A perennial weed, field bindweed is one of the lawn weeds that is tough and difficult to eradicate. It has arrowhead-shaped leaves and flowers resembling small morning glories. This vining weed spreads by underground rhizomes. It wraps around plants and spreads across lawns so densely that it can smother and kill them. Repeated pulling before the plant flowers and releases seeds is the best control method. Some post-emergent herbicides work, but be sure to read the label to confirm the product’s effectiveness against bindweed.

Creeping Charlie

Also called ground ivy, creeping Charlie thrives in poorly drained shady sites with fertile soil. Rounded leaves with toothed margins form along square stems that weave across the lawn. Blue funnel-shaped flowers appear from April to June. Controlling Creeping Charlie is difficult, especially in shady sites where there’s little competition from grass. Increase sunlight to these areas by pruning trees and shrubs. To control the spread by hand, dig out all the stems and roots or the plant will grow back.
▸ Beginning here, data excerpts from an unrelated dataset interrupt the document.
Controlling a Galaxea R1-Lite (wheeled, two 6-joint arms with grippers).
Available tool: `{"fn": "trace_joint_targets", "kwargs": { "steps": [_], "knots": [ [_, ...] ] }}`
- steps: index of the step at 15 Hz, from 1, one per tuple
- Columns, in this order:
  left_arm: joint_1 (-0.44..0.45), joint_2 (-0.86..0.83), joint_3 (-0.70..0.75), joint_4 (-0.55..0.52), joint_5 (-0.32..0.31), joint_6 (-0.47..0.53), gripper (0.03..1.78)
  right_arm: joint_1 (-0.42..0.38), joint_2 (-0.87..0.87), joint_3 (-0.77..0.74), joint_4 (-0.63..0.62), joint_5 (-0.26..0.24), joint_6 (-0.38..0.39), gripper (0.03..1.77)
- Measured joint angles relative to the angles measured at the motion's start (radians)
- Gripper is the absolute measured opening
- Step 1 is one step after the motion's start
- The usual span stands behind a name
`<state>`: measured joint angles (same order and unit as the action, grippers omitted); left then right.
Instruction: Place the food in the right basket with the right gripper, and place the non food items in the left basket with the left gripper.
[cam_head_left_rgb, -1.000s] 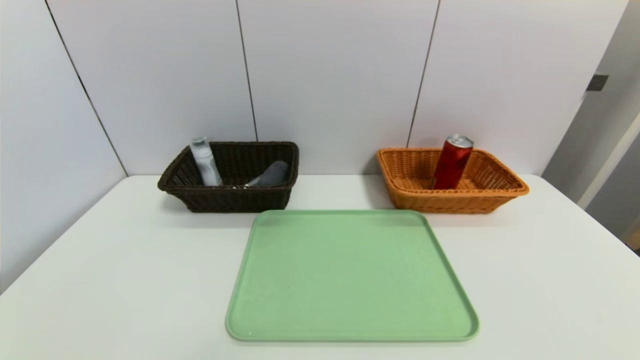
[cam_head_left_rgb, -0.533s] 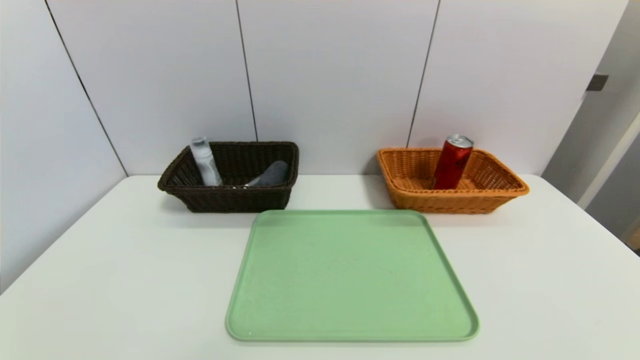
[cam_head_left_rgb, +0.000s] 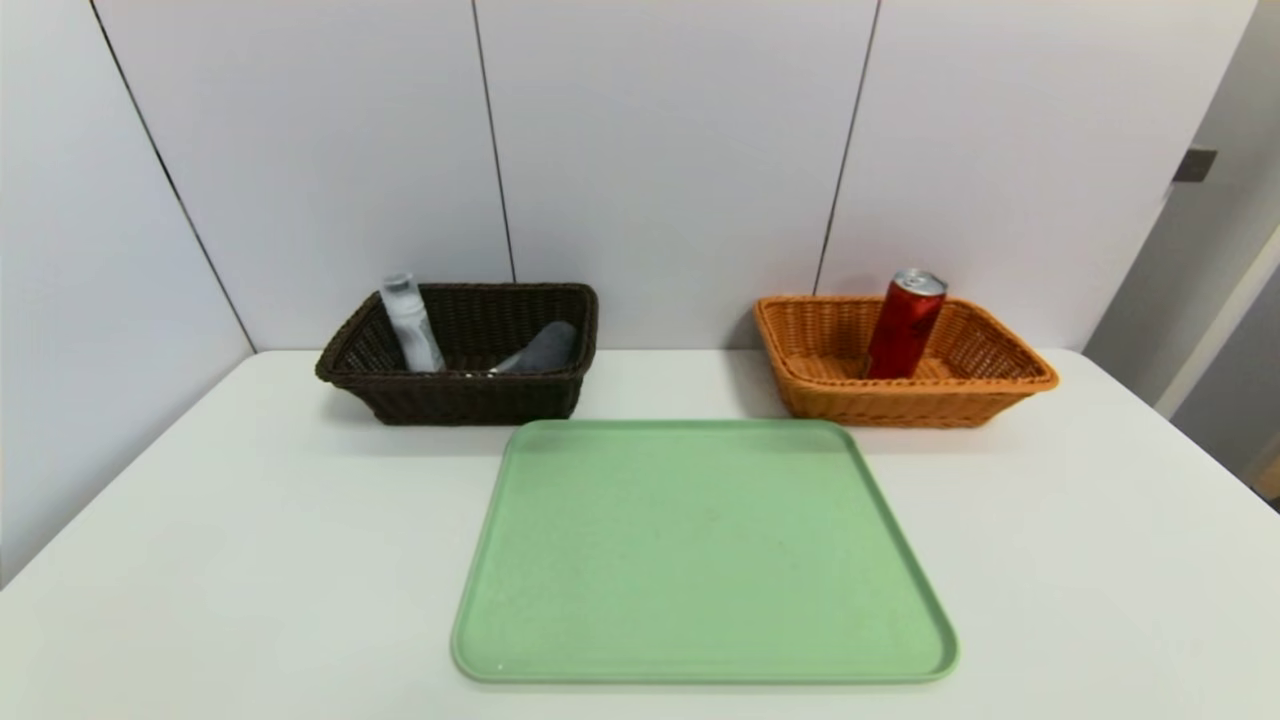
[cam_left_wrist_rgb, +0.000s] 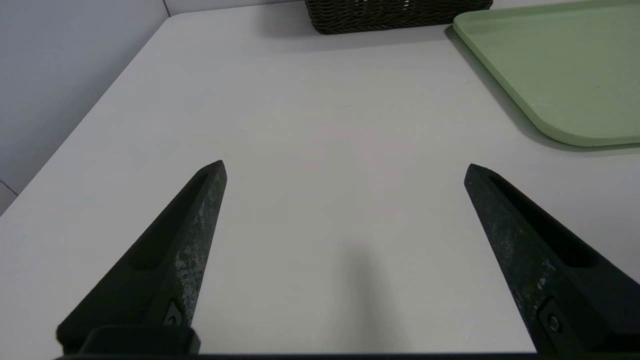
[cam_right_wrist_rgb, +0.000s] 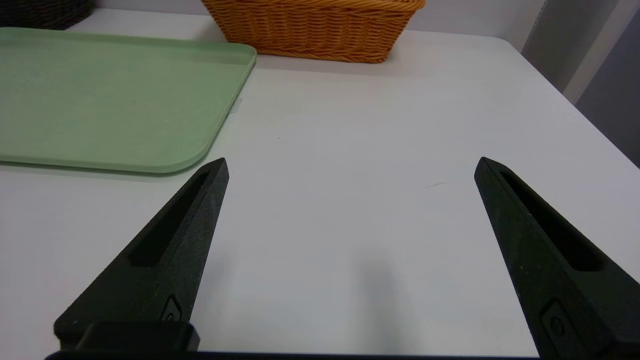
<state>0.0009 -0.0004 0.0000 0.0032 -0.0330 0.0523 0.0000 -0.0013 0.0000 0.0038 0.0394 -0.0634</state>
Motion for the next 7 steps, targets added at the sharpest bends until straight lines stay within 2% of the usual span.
{"fn": "trace_joint_targets", "kwargs": {
  "steps": [7],
  "knots": [
    [0.0, -0.001, 0.0, 0.0, 0.001, 0.0, 1.69, 0.0, 0.0, 0.0, -0.003, -0.014, 0.013, 1.7]
  ]
}}
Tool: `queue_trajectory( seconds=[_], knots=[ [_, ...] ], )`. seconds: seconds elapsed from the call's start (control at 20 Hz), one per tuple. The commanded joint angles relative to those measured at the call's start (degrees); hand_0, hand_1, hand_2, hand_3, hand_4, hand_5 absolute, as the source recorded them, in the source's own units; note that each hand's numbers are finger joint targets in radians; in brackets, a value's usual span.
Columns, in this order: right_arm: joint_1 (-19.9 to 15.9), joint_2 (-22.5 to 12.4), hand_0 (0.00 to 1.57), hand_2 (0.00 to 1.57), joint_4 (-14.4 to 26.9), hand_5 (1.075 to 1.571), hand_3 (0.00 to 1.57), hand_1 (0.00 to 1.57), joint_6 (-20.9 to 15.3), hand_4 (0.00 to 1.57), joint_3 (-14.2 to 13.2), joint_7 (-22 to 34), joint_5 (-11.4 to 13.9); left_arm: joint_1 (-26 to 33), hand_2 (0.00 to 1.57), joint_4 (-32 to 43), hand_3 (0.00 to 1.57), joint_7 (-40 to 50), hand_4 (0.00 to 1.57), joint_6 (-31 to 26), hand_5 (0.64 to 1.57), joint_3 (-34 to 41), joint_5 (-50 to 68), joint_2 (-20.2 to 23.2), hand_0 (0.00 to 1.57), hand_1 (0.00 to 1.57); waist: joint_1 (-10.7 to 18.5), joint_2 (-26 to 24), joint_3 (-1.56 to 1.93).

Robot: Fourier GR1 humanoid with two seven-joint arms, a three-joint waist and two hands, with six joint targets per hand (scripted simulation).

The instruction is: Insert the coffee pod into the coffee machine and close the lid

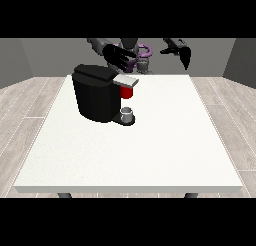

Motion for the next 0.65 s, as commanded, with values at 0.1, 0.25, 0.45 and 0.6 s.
queue_trajectory(
  seconds=[0.1,0.25,0.45,0.6],
  knots=[
    [-0.2,3.2,0.0,0.0,-2.9,1.571,0.0,0.0,1.0,0.07,1.3,-1.5,-0.5,-0.5,0.0,2.7,0.0,-3.8,0.21,-0.5,1.571,1.9,1.7,0.7,0.0,0.0,-2.4,-0.6,0.0],
    [5.7,5.5,0.0,0.0,-6.3,1.571,0.0,0.0,3.6,0.26,4.3,-2.1,-3.2,4.2,0.0,3.3,0.0,-4.6,0.19,-1.2,1.571,0.8,1.5,-0.2,0.0,0.0,-4.4,-5.9,0.0],
    [17.6,5.6,0.0,0.0,-8.9,1.571,0.0,0.0,0.6,0.29,8.6,-6.5,-11.2,5.6,0.0,1.9,0.0,-0.1,0.19,0.4,1.571,-1.5,0.6,-2.5,0.0,0.0,-4.8,-11.4,0.05],
    [23.6,5.6,0.0,0.0,-11.7,1.571,0.0,0.0,1.1,0.16,10.6,-8.4,-12.1,5.9,0.0,4.7,0.0,-4.7,0.19,3.1,1.571,0.9,-0.8,-1.5,0.0,0.0,-9.2,-9.3,0.02]
  ],
)
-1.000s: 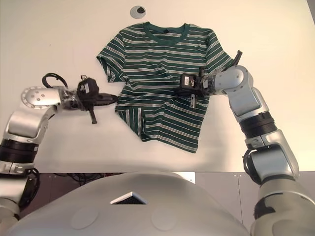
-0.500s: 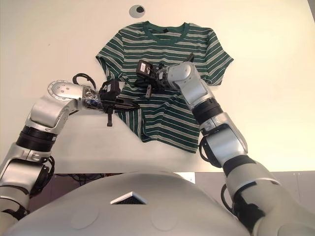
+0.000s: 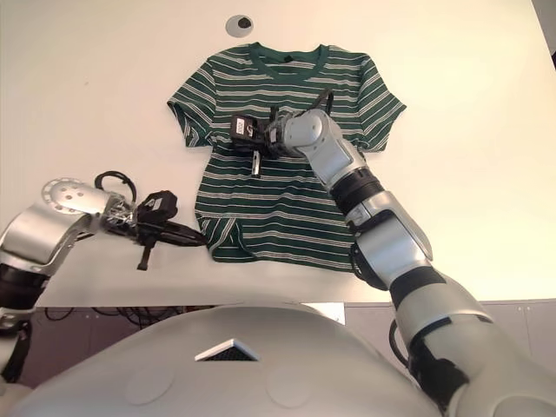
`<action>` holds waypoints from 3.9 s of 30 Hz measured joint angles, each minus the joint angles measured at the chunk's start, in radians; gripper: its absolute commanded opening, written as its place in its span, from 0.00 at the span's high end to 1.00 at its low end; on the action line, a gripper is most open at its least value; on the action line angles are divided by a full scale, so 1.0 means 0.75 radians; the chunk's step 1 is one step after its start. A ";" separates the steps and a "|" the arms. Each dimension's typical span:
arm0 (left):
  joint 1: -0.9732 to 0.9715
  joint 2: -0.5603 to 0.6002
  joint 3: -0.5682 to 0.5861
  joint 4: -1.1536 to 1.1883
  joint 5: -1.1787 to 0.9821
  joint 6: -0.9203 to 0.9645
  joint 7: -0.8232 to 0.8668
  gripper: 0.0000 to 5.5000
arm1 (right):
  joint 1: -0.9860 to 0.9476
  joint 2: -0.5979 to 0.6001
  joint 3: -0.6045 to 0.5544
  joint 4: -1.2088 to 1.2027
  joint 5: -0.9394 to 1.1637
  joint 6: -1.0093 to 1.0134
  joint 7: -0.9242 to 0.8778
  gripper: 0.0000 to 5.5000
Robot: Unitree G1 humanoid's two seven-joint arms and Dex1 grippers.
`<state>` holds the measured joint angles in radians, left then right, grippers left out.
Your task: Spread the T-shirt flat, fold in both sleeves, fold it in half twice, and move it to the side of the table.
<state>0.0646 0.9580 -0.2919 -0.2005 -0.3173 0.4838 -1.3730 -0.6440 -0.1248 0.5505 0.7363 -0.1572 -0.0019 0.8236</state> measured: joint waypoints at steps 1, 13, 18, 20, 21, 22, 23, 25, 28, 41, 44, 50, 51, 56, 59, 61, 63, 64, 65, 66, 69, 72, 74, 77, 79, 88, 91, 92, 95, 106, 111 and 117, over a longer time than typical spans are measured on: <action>0.076 0.072 0.042 -0.021 -0.010 -0.018 -0.014 1.00 | 0.002 -0.003 0.000 0.002 -0.001 -0.007 -0.004 1.00; -0.373 -0.361 0.015 0.154 -0.103 0.073 0.274 1.00 | -0.029 -0.002 0.006 0.073 -0.008 -0.101 0.008 1.00; -0.396 -0.388 -0.191 0.310 0.096 -0.106 0.193 1.00 | -0.065 0.001 0.016 0.134 -0.011 -0.145 0.029 1.00; -0.364 -0.343 -0.194 0.286 0.097 -0.137 0.153 1.00 | -0.067 0.004 0.017 0.154 -0.011 -0.162 0.021 1.00; -0.326 -0.302 -0.188 0.245 0.092 -0.143 0.128 1.00 | -0.067 0.010 0.017 0.168 -0.011 -0.171 0.008 1.00; -0.299 -0.279 -0.176 0.220 0.086 -0.139 0.120 1.00 | -0.068 0.013 0.019 0.175 -0.013 -0.171 0.001 1.00; -0.239 -0.231 -0.151 0.172 0.061 -0.128 0.110 1.00 | -0.066 0.018 0.019 0.182 -0.013 -0.174 -0.008 1.00; -0.131 -0.144 -0.098 0.101 0.031 -0.128 0.096 1.00 | -0.064 0.034 0.018 0.199 -0.015 -0.188 -0.032 1.00; 0.019 -0.049 -0.003 0.026 0.001 -0.136 0.098 1.00 | -0.064 0.042 0.018 0.210 -0.017 -0.196 -0.052 1.00; -0.428 -0.345 0.433 0.245 -0.298 0.314 0.692 0.94 | -0.062 0.044 0.002 0.216 -0.039 -0.253 -0.096 1.00; -0.569 -0.515 0.406 0.534 -0.173 0.317 0.940 0.87 | -0.049 0.041 -0.035 0.187 -0.042 -0.250 -0.140 1.00; -0.713 -0.662 0.443 0.979 -0.025 0.162 1.154 0.75 | 0.106 -0.057 -0.142 -0.129 -0.037 -0.120 -0.171 1.00; -0.736 -0.668 0.449 1.020 -0.017 0.144 1.165 0.75 | 0.135 -0.068 -0.156 -0.203 -0.035 -0.089 -0.168 1.00; -0.836 -0.727 0.496 1.194 -0.021 0.108 1.149 0.75 | 0.256 -0.113 -0.165 -0.566 0.003 0.048 -0.095 1.00; -0.902 -0.761 0.545 1.306 -0.049 0.132 1.120 0.84 | 0.280 -0.118 -0.165 -0.618 0.002 0.100 -0.082 1.00; -0.938 -0.779 0.557 1.379 -0.049 0.115 1.113 0.90 | 0.283 -0.118 -0.164 -0.659 0.002 0.126 -0.081 1.00; -0.954 -0.779 0.568 1.423 -0.048 0.096 1.104 0.94 | 0.308 -0.121 -0.165 -0.737 0.049 0.192 -0.026 1.00; -0.960 -0.780 0.577 1.442 -0.048 0.078 1.100 0.97 | 0.331 -0.130 -0.158 -0.792 0.089 0.250 0.030 1.00; -0.964 -0.782 0.587 1.459 -0.048 0.069 1.097 1.00 | 0.367 -0.163 -0.139 -0.865 0.147 0.314 0.112 1.00; -0.967 -0.784 0.604 1.473 -0.050 0.061 1.096 1.00 | 0.393 -0.172 -0.128 -0.902 0.177 0.377 0.173 1.00; -0.981 -0.799 0.663 1.521 -0.074 0.049 1.100 1.00 | 0.440 -0.226 -0.079 -0.944 0.262 0.510 0.315 1.00; -1.021 -0.804 0.728 1.567 -0.097 0.048 1.112 1.00 | 0.442 -0.305 -0.042 -0.953 0.282 0.590 0.422 1.00; -1.047 -0.805 0.763 1.581 -0.108 0.047 1.121 1.00 | 0.443 -0.357 -0.026 -0.942 0.299 0.599 0.480 1.00; -1.056 -0.807 0.784 1.601 -0.114 0.047 1.123 1.00 | 0.439 -0.420 -0.008 -0.942 0.316 0.571 0.559 1.00; -1.057 -0.807 0.795 1.600 -0.122 0.052 1.117 1.00 | 0.436 -0.470 0.003 -0.948 0.317 0.536 0.604 1.00; -1.030 -0.913 0.730 1.223 -0.155 0.280 1.132 1.00 | 0.441 -0.462 -0.101 -0.937 0.360 0.546 0.492 1.00; -0.981 -0.973 0.648 1.036 -0.149 0.365 1.172 1.00 | 0.396 -0.368 -0.258 -0.927 0.420 0.602 0.336 1.00; -0.969 -0.993 0.619 1.003 -0.138 0.380 1.187 1.00 | 0.368 -0.358 -0.298 -0.927 0.434 0.625 0.288 1.00; -0.958 -1.038 0.586 0.953 -0.124 0.396 1.246 1.00 | 0.310 -0.316 -0.463 -0.914 0.471 0.707 0.112 1.00; -0.874 -1.145 0.534 0.790 -0.110 0.452 1.333 0.78 | 0.291 -0.271 -0.887 -0.717 0.483 0.887 -0.497 0.69; -0.787 -1.147 0.501 0.558 -0.185 0.470 1.242 0.78 | 0.354 -0.383 -0.958 -0.685 0.468 0.909 -0.525 0.58; -0.749 -1.093 0.581 0.321 -0.289 0.472 1.205 0.78 | 0.381 -0.485 -0.948 -0.554 0.457 0.902 -0.455 0.58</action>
<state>-0.4971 0.1379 0.1440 0.0403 -0.5338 0.8375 -0.4691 -0.3581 -0.4887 -0.1605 0.3204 0.1858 0.6745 0.4824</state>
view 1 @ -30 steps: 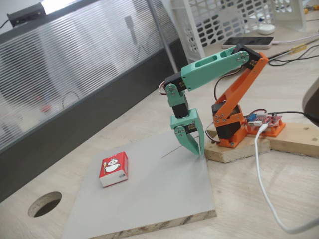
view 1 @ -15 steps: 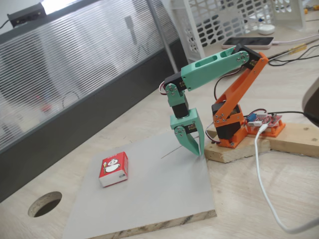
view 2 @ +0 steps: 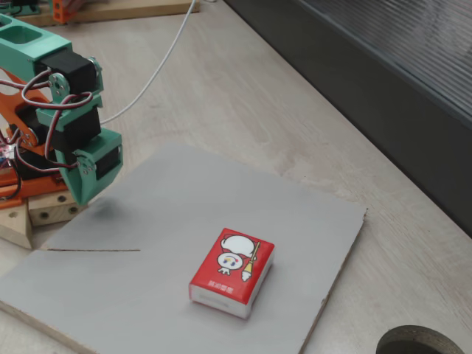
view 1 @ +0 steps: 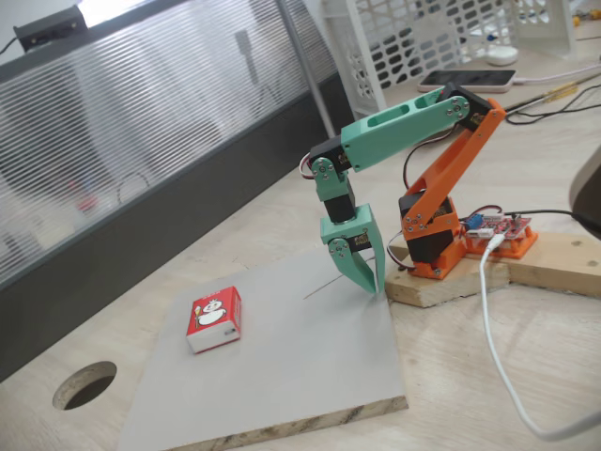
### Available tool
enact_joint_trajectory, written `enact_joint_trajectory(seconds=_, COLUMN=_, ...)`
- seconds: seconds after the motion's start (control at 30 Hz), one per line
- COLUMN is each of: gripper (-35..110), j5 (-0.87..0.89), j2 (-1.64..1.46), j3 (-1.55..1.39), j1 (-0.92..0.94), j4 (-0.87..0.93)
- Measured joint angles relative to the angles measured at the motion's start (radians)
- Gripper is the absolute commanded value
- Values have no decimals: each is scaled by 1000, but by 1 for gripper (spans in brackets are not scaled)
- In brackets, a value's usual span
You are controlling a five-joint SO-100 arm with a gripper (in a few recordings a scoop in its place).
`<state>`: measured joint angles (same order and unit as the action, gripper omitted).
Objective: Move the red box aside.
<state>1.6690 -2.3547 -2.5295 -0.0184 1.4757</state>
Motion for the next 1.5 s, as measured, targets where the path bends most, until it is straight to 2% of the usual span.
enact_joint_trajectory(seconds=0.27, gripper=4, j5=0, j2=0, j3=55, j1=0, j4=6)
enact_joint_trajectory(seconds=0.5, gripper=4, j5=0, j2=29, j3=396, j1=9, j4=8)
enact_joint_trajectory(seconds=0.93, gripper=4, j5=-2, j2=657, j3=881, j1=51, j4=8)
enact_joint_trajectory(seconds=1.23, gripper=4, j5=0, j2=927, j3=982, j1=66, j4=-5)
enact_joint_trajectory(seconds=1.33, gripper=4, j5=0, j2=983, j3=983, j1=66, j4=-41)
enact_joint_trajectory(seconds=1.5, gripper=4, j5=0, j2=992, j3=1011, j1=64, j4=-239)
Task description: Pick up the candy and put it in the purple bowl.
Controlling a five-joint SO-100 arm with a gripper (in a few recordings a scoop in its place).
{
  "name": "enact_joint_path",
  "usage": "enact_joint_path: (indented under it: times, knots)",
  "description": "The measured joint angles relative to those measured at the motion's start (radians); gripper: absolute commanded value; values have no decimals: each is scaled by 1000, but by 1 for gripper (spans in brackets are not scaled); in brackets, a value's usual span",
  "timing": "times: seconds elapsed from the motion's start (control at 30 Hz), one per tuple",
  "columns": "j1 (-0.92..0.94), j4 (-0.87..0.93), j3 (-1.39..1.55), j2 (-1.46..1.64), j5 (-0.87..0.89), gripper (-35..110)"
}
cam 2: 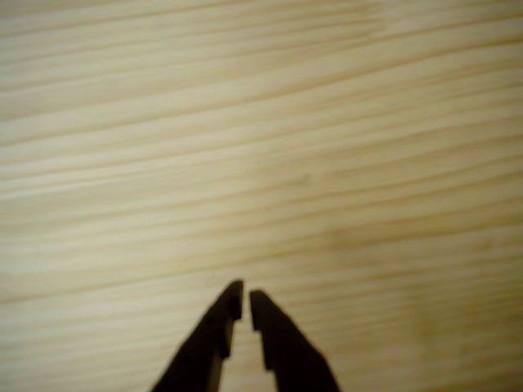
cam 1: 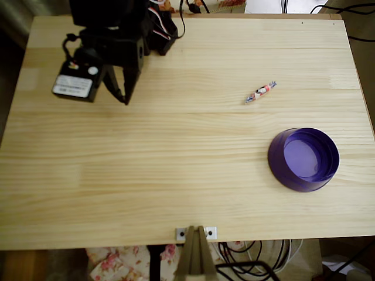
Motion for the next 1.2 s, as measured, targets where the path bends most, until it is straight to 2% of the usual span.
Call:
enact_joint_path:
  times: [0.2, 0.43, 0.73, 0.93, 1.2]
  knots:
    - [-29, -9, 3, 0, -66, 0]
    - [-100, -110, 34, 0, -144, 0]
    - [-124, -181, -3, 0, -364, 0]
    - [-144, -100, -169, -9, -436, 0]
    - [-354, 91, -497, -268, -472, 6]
For large areas, apply a post-emergent broadleaf herbicide containing dicamba from mid-spring to early summer and in middle to late fall.

Producing 150,000 seeds per plant, crabgrass is tough and determined to take over. This annual grass pops up frequently around heat-absorbing areas like driveways and sidewalks where soil warms faster, triggering the germination of crabgrass seeds. Though hand-pulling is helpful, it’s unlikely that you’ll be able to control the spread using just this method. Your best defense is a preemergent herbicide, or crabgrass preventer, applied in early spring before seeds have a chance to germinate.

Sharp barbs on the spear-shaped leaves of this tough perennial weed are a dead giveaway that it means business. Canada thistle is hard to remove, requiring repeated efforts to eradicate the entire deep taproot. When left behind, the smallest piece will sprout a new plant, and in some cases, two new plants. Chemical control is an option but cutting, while wearing gardening gloves, works by attrition. Snip off the plant at its base and continue to do this until the weed no longer grows. When you remove the leaves, the plant can’t produce the food it requires to grow and produce seed.